9 years ago today I was admitted to the hospital at the ripe age of 21 unable to move my extremities and scared to death. After a battery of tests it was determined I had some form of neuropathy. I was treated with IV medication for 7 days and seemed to respond quite well. Strength began to return to my arms and legs and I was released from the hospital with the instructions to take care of my self. Well not even a month later the symptoms of not being able to move those arms and legs came back again! Back to the hospital I went.
I did not respond well to the medicine this time. I got a little worse then a little better. Then a little worse then a little better. Some more time went by and then by the time thanksgiving came about I was wheelchair bound and unable to do anything for myself but think and run my mouth!!! I of course kept my silly sense of humor running full force, I mean as long as my lips and mouth could move we were cool! I joked with everyone that I was a hot babe looking for a date and I even came with a sippy cup, stroller (wheelchair) and my own potty chair (you can figure it out). At Christmas I was still wheelchair bound and trying desperately to keep on laughing . It was tough be I manged to keep on trucking with a gigantic toothy smile.
The illness was finally diagnosed as CIDP. What is CIDP! Well it stands for Chronic Inflammatory Demyelinating Polyneuropathy. I interpreted it as some Crap the Dr's didn't really know or understand. I was treated with different types of procedures and medicines. Nothing really worked. Or if it seemed to work eventually it crapped out and we were back at square one. Even through all this over a 2 year period, I was able to keep on trucking with a toothy smile (for the most part). I secretly would cry at night to my pillow when i thought no one knew or could hear. My dumb butt self forgot that a woman who is paralyzed from the neck down has someone close by at all times, even if she doesn't think so. DUH!!
It was incredibly difficult to watch the faces of my family, friends, and caregivers. They did an awesome job in keeping their spirits lifted around me, but man I could read them like a book. Terror seeped from every muscle in the forced smiles at me. I have to say that was by far the hardest part of being sick.

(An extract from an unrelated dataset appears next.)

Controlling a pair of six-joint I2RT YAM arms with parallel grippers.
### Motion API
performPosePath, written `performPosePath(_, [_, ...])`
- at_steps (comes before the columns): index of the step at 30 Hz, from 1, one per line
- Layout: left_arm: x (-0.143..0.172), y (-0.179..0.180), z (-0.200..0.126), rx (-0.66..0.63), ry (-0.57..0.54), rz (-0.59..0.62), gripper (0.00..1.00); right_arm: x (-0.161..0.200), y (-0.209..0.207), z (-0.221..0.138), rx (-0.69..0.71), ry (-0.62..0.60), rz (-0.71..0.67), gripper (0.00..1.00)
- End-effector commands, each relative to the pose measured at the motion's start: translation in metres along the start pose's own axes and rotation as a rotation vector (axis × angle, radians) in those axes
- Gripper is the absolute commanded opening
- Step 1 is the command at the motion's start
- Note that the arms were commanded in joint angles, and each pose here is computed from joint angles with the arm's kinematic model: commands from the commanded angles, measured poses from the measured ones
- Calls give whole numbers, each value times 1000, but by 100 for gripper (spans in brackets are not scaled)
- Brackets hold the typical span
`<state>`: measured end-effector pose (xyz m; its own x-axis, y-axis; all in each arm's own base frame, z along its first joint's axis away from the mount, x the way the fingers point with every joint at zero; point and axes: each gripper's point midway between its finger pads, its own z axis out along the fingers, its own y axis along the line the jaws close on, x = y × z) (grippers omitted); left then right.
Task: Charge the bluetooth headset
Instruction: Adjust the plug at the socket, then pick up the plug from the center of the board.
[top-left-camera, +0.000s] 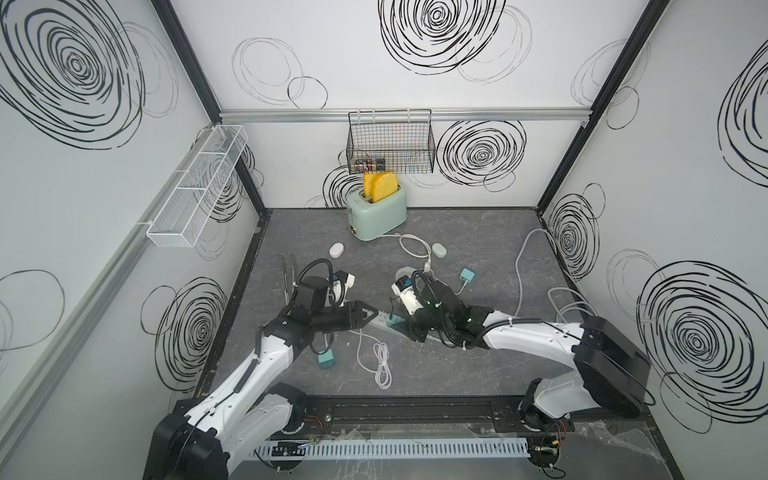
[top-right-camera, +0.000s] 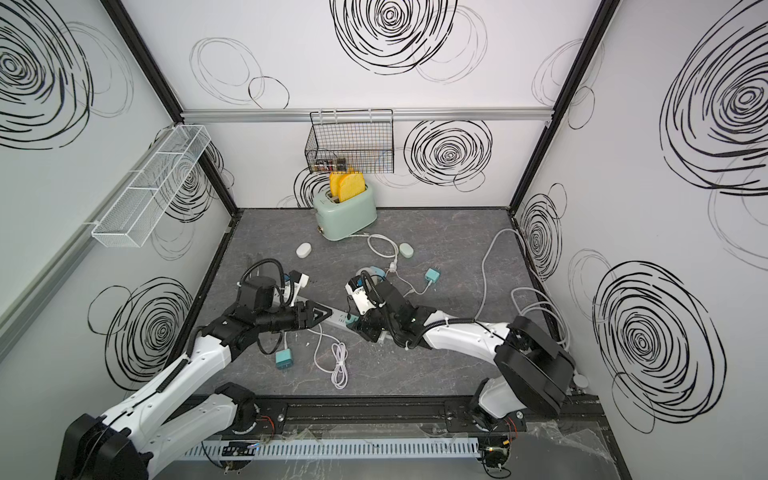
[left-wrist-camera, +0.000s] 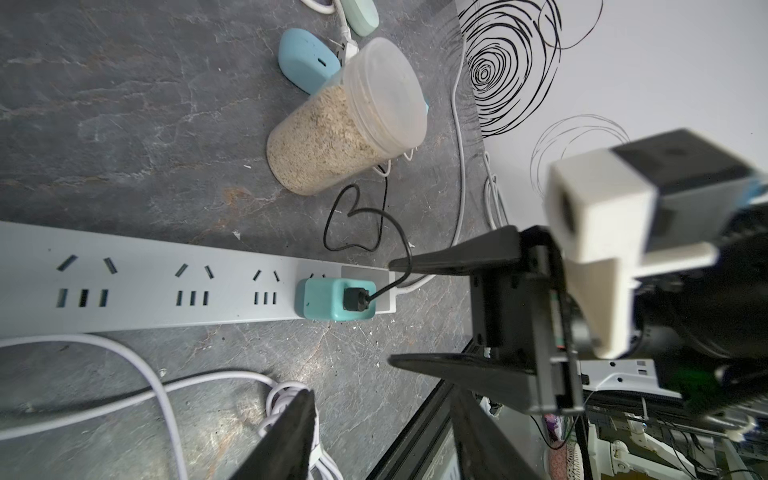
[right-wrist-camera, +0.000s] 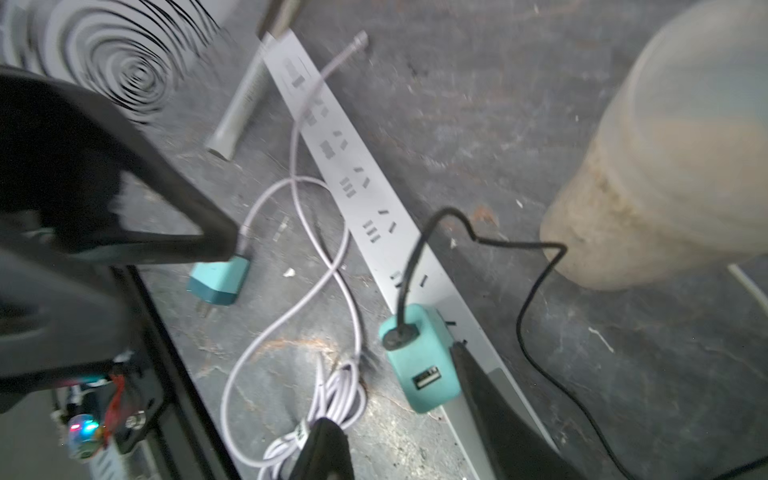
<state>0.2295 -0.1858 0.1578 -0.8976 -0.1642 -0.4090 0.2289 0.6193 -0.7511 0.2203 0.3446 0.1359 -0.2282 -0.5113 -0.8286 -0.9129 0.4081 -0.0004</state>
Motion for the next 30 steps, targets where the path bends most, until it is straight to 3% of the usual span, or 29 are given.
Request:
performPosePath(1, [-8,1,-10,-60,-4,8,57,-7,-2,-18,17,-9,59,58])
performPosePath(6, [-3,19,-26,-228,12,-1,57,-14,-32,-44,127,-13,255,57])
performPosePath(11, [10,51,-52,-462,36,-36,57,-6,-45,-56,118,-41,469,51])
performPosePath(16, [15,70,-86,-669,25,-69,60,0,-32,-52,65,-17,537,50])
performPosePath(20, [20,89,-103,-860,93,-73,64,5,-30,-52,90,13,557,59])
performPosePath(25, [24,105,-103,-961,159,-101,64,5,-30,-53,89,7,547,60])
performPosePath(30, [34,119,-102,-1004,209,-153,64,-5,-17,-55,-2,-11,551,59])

Not the inability to move. Not the having to succumb to someone doing everything for you. Not the constant wondering of what your fate may be. It was watching those around you be in pain. I hated it!
We pushed my stroller right on through the holidays and in to February. On Valentines Day 2001 I made a fabulous achievements. I moved my right pointer finger ALL by myself. It was the most awesome feeling I had ever experienced. We called everyone. The nurses, doctors, family and friends, People gathered around my bed to see Michelle the amazing Pointer finger moving girl. Circus freakish I know. But it was so good to move that finger. Soon after the finger movement, other muscles began to respond. In no time I was re learning how to walk. Frustrated that I could not instantly run marathons, i struggled with sound mind through intense physical rehab.
I learned to use my extremities again. I slowly began to resume a life of independence again as well. It was joyous. I returned to college. Got a job and began to live as a normal healthy person. Well sort of. Finding the right cocktail of medication was quite a chore and not something the normal healthy person endures on a daily basis. I take an oral medicine daily and an infusion of medication at a designated time point. The infusions started out every other day. And in 9 years we have successfully reached once every 10 weeks. During those early years no one knew if I would ever walk, run, care for myself again. It was pretty much understood that carrying my own children would never be a possibility. Well here we are 9 years later and what do you know. I carried a perfectly healthy baby almost to term. I was training for a marathon (reached 11 miles continuous run before finding out I was pregnant). And I am happy and doing great!!
I know this is just a glimpse or rather a very short summary of 9 years of illness and recovery. I don't really feel the need to go into all the gory horrible details. I really just want to recognize the date and look back at how far I have come. I am incredibly happy and thankful to still be here. I am grateful for every day. And I am so in love with my daughter Amelia Grace aka Baby DIVA and Alberto My Hubbs-to-be! I couldn't ask for a better life. Even if it was rocky in the past it has made me who I am and I think enabled me to be a better parent to my daughter!